Learning to Play No-Press Diplomacy with Best Response Policy Iteration

Thomas Anthony,Tom Eccles,Andrea Tacchetti,János Kramár,Ian Gemp,Thomas C. Hudson,Nicolas Porcel,Marc Lanctot,Julien Pérolat,Richard Everett,Roman Werpachowski,Satinder Singh,Thore Graepel,Yoram Bachrach
DOI: https://doi.org/10.48550/arXiv.2006.04635
2022-01-04
Abstract:Recent advances in deep reinforcement learning (RL) have led to considerable progress in many 2-player zero-sum games, such as Go, Poker and Starcraft. The purely adversarial nature of such games allows for conceptually simple and principled application of RL methods.
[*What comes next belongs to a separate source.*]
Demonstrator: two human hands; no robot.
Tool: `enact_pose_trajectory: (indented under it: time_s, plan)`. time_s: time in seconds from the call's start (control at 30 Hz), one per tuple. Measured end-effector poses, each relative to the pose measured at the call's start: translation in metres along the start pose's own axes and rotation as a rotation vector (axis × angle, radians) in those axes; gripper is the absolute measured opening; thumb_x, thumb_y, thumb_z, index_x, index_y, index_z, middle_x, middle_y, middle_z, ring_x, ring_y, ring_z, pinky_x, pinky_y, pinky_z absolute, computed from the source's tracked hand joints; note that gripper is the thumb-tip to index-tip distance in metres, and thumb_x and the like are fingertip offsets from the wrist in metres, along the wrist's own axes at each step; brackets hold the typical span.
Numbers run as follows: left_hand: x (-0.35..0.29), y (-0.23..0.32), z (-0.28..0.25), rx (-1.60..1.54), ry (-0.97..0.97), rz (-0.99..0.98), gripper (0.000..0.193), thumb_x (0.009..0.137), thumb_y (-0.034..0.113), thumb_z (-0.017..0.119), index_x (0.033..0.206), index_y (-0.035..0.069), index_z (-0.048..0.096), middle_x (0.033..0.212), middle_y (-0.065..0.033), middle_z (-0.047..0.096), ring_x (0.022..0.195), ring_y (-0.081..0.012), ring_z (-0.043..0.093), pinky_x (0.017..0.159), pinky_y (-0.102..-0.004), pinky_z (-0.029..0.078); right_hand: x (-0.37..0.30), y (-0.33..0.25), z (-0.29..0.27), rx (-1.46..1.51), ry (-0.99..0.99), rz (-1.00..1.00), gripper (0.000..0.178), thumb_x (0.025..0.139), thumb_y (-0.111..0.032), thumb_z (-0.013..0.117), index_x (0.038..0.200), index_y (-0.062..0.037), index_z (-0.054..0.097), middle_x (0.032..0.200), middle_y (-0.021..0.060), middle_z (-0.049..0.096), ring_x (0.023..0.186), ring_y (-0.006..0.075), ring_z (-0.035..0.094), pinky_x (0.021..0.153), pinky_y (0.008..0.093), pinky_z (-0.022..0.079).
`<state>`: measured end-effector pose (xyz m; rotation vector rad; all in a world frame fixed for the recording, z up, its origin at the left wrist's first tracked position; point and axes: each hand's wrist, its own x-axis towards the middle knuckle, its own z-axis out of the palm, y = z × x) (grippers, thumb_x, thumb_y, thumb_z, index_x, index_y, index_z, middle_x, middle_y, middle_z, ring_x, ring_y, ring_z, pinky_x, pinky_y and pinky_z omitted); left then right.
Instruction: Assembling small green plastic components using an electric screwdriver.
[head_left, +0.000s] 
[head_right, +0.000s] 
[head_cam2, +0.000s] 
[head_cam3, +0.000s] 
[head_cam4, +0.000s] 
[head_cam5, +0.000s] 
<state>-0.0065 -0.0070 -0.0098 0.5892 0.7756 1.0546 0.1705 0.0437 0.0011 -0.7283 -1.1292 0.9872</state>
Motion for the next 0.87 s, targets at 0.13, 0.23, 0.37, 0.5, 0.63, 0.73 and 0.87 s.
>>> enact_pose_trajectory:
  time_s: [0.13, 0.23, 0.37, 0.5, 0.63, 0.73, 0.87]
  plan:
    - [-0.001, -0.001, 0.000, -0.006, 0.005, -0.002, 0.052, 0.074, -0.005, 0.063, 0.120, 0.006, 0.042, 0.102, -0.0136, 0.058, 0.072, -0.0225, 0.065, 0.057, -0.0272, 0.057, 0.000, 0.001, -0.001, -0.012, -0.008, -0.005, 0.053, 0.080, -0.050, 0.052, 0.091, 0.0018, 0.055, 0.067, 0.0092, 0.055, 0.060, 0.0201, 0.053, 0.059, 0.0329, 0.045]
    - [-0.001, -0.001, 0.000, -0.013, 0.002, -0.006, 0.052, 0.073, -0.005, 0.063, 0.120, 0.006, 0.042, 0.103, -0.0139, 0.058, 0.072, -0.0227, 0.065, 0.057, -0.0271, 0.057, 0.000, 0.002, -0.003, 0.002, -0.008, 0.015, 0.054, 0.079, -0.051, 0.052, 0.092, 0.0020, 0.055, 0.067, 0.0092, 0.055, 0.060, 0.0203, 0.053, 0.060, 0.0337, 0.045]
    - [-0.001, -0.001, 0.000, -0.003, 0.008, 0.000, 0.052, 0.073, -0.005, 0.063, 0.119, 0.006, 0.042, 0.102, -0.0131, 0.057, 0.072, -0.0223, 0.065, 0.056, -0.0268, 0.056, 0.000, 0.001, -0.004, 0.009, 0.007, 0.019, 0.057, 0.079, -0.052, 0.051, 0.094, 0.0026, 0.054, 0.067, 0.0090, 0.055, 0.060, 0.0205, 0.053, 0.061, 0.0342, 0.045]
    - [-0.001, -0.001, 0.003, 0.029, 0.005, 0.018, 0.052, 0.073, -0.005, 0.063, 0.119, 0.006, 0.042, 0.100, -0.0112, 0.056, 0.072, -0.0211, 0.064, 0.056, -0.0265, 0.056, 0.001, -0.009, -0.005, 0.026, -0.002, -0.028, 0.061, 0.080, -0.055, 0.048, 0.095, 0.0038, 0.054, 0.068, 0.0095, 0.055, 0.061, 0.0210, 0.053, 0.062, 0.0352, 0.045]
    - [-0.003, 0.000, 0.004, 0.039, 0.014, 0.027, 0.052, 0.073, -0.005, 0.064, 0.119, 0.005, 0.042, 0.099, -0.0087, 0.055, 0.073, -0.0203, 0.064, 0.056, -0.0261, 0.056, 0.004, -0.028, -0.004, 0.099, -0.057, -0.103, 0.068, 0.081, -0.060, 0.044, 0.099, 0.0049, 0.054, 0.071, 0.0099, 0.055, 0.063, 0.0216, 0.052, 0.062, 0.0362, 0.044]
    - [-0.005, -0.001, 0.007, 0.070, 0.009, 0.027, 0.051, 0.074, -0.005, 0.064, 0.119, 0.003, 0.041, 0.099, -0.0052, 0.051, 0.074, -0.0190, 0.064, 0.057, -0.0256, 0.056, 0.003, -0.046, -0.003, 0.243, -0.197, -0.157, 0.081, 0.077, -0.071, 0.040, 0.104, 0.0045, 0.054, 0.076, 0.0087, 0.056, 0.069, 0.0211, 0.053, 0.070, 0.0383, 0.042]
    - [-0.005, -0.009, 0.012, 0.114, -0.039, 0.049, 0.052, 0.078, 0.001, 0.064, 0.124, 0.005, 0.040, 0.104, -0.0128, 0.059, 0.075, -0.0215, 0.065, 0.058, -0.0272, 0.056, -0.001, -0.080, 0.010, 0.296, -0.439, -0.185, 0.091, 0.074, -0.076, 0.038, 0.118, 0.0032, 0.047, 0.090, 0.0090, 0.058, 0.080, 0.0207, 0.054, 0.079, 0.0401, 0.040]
However real-world settings are many-agent, and agent interactions are complex mixtures of common-interest and competitive aspects. We consider Diplomacy, a 7-player board game designed to accentuate dilemmas resulting from many-agent interactions. It also features a large combinatorial action space and simultaneous moves, which are challenging for RL algorithms. We propose a simple yet effective approximate best response operator, designed to handle large combinatorial action spaces and simultaneous moves. We also introduce a family of policy iteration methods that approximate fictitious play. With these methods, we successfully apply RL to Diplomacy: we show that our agents convincingly outperform the previous state-of-the-art, and game theoretic equilibrium analysis shows that the new process yields consistent improvements.
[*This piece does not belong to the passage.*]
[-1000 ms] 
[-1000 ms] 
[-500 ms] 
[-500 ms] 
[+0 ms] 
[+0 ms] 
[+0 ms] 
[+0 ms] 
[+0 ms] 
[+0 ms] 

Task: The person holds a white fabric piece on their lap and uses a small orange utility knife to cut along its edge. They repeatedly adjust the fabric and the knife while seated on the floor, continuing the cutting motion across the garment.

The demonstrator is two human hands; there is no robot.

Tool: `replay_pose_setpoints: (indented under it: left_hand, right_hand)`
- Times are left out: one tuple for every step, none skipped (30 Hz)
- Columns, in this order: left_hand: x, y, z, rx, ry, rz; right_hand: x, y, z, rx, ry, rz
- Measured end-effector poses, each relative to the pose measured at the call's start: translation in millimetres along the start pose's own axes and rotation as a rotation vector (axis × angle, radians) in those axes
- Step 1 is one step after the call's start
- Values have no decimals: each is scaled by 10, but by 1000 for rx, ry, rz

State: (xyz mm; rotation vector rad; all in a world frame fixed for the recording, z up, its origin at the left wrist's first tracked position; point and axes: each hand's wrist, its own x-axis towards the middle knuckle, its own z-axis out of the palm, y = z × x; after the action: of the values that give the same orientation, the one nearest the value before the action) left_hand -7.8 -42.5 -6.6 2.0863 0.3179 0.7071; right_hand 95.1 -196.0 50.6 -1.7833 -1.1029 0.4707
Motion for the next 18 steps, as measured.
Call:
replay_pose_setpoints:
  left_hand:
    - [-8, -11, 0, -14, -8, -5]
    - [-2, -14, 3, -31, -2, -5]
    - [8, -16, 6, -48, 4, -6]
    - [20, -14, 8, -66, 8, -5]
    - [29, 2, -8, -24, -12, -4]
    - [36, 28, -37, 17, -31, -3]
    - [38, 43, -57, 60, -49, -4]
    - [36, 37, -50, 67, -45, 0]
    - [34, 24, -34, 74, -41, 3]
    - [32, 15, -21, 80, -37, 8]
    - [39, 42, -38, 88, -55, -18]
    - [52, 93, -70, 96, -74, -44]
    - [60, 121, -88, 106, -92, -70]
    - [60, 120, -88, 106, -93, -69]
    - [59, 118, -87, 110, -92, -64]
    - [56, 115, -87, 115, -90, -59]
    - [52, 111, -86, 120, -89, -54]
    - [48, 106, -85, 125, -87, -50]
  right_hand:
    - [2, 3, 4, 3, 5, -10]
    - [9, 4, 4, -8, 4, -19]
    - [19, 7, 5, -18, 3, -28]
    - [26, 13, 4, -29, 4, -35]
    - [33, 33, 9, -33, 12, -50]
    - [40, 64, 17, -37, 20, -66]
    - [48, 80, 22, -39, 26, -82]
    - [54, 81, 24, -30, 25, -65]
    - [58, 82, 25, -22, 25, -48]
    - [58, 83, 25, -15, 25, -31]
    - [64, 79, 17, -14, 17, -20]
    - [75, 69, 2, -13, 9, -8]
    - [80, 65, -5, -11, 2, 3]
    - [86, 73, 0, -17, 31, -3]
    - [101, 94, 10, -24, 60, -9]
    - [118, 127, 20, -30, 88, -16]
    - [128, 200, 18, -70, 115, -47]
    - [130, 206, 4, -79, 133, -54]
Machine Learning,Artificial Intelligence,Computer Science and Game Theory,Multiagent Systems
What problem does this paper attempt to address?
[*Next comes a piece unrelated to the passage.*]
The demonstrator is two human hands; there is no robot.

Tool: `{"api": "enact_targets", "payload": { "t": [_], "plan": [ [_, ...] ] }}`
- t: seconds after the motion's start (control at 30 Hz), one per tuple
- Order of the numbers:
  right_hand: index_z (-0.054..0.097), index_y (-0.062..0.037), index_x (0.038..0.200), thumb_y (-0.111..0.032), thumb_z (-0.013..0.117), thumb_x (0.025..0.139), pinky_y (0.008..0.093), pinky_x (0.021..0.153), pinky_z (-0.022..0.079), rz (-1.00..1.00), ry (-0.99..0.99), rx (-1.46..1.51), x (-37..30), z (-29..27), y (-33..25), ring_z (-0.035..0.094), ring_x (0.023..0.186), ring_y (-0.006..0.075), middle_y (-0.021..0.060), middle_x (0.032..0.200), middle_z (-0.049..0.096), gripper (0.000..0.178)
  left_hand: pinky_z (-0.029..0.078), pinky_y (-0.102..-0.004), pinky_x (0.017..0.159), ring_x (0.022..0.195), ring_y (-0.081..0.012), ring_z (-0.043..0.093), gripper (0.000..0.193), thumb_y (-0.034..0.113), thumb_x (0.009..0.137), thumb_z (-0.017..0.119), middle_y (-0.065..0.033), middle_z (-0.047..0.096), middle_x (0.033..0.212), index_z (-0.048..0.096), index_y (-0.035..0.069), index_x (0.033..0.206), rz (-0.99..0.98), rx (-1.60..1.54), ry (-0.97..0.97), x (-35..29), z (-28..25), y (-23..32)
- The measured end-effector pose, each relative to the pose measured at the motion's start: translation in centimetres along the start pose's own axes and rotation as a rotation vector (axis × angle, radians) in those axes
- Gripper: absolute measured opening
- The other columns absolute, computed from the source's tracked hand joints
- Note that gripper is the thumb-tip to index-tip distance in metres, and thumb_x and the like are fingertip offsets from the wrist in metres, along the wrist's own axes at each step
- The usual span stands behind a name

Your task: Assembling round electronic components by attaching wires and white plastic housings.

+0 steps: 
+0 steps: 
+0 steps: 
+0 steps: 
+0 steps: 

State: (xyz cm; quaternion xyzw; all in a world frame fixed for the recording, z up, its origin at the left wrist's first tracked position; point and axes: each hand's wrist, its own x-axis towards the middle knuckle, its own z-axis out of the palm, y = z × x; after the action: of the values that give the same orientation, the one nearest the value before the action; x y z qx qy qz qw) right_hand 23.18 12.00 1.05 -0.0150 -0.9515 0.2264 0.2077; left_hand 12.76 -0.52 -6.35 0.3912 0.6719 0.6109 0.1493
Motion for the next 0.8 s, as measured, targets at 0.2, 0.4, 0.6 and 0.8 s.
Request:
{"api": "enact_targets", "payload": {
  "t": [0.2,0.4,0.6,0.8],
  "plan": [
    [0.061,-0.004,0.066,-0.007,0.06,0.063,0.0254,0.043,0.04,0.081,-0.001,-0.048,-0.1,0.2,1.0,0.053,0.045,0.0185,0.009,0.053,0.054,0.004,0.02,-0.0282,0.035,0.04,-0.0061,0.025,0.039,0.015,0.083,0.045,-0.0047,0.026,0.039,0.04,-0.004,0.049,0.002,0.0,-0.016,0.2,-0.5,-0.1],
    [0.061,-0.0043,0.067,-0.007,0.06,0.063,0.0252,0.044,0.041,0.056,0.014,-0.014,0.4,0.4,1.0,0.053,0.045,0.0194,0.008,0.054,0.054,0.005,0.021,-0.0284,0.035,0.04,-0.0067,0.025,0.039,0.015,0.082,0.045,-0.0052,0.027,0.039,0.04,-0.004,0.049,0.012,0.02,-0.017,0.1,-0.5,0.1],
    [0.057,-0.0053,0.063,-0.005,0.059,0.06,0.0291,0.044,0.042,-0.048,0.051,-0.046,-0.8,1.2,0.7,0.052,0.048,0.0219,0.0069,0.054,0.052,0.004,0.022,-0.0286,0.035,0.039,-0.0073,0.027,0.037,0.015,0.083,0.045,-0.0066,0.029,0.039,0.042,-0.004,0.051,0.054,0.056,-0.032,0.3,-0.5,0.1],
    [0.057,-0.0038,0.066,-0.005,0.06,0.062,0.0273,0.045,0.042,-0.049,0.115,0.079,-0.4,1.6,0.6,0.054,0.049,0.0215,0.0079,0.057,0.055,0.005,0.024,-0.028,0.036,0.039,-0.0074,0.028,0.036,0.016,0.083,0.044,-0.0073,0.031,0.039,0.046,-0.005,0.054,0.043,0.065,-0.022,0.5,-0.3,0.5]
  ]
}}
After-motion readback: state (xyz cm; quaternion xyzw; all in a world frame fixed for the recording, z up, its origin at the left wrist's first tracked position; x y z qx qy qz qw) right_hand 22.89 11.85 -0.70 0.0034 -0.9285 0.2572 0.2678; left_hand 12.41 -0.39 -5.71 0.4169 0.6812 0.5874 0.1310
The problems that this paper attempts to solve are: How to apply Reinforcement Learning (RL) algorithms to train agents in a multi - person non - zero - sum game environment, especially in the "No - Press Diplomacy" game, so that they can effectively handle complex multi - player interactions, simultaneous actions, and huge combinatorial action spaces. Specifically, the authors hope: 1. **Coping with complex interpersonal interactions**: The "Diplomacy" game emphasizes the tension between competition and cooperation, which makes it particularly suitable for studying learning problems in mixed - motive settings. Traditional RL methods are usually applicable to two - person zero - sum games, but in multi - person games, the relationships between players are more complex, including both cooperation and competition. 2. **Handling the challenges of simultaneous actions**: In the game, all players make decisions at the same time without knowing the choices of other players, which poses a high demand for predicting opponents' strategies. 3. **Overcoming the huge combinatorial action space**: "Diplomacy" has an extremely large combinatorial action space. The estimated size of the game tree is \(10^{900}\), and the number of legal joint actions per turn is between \(10^{21}\) and \(10^{64}\). An action space of this scale poses a significant challenge to existing RL algorithms. To address these problems, the authors propose a new Sampled Best Response (SBR) operator and introduce a series of policy - iteration - based methods to approximate iterative best responses and Fictitious Play. Through these improvements, they successfully apply RL to "No - Press Diplomacy" and show that their agents are significantly superior to the previous state - of - the - art. In addition, through game - theoretic equilibrium analysis, they prove the consistent improvement of the new method. In summary, the core objective of this paper is to explore and develop effective deep reinforcement learning methods in a complex, multi - person strategic game to better understand and simulate human behavior patterns when facing multiple stakeholders.